=== Section Start ===

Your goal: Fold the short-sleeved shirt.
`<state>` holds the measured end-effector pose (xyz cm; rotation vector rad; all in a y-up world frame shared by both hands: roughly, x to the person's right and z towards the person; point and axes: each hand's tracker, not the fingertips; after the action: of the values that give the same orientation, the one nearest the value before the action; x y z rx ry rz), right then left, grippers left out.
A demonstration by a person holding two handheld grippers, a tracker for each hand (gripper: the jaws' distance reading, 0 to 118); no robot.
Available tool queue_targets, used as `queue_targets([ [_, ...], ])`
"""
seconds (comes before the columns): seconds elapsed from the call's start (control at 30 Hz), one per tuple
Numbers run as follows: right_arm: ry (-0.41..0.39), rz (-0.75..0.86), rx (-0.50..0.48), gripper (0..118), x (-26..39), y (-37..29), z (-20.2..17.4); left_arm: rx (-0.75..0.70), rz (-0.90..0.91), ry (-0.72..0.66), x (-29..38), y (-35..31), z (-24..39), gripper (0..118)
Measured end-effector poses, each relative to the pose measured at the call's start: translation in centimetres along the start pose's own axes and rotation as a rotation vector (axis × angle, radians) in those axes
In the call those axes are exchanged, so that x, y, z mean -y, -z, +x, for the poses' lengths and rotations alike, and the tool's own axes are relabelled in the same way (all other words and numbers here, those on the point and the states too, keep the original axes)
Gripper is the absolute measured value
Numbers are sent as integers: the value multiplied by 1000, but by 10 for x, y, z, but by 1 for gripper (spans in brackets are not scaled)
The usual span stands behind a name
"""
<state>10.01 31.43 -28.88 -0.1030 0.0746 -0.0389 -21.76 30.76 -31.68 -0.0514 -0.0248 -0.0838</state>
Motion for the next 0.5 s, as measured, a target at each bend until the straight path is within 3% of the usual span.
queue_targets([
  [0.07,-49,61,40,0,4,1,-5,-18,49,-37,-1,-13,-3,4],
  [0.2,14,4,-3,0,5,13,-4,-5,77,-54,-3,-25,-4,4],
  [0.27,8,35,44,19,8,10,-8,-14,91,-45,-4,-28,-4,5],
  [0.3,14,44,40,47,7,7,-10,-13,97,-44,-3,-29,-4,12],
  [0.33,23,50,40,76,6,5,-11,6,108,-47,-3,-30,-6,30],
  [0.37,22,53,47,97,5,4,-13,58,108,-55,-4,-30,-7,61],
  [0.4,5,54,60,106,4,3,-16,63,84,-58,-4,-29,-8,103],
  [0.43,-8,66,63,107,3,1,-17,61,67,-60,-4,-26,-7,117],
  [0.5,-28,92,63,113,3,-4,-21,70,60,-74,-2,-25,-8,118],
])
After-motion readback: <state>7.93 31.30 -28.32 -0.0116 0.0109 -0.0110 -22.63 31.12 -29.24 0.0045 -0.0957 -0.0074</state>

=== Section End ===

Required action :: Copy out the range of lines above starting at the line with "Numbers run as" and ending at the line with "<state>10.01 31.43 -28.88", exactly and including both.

Finished task ::
Numbers run as follows: right_arm: ry (-0.41..0.39), rz (-0.75..0.86), rx (-0.50..0.48), gripper (0..118), x (-26..39), y (-37..29), z (-20.2..17.4); left_arm: rx (-0.75..0.70), rz (-0.90..0.91), ry (-0.72..0.66), x (-29..38), y (-35..31), z (-24..39), gripper (0..118)
Measured end-effector poses, each relative to the pose measured at the call's start: translation in centimetres along the start pose's own axes and rotation as a rotation vector (axis × angle, radians) in those axes
In the call those axes are exchanged, so that x, y, z mean -y, -z, +x, for the poses' lengths and rotations alike, and the tool's own axes are relabelled in the same way (all other words and numbers here, those on the point and the states too, keep the original axes)
Gripper is the absolute measured value
Numbers are sent as integers: the value multiplied by 1000, but by 10 for x, y, z, but by 1 for gripper (spans in brackets are not scaled)
The usual span stands behind a name
"""
<state>10.01 31.43 -28.88 -0.1030 0.0746 -0.0389 -21.76 30.76 -31.68 -0.0514 -0.0248 -0.0838</state>

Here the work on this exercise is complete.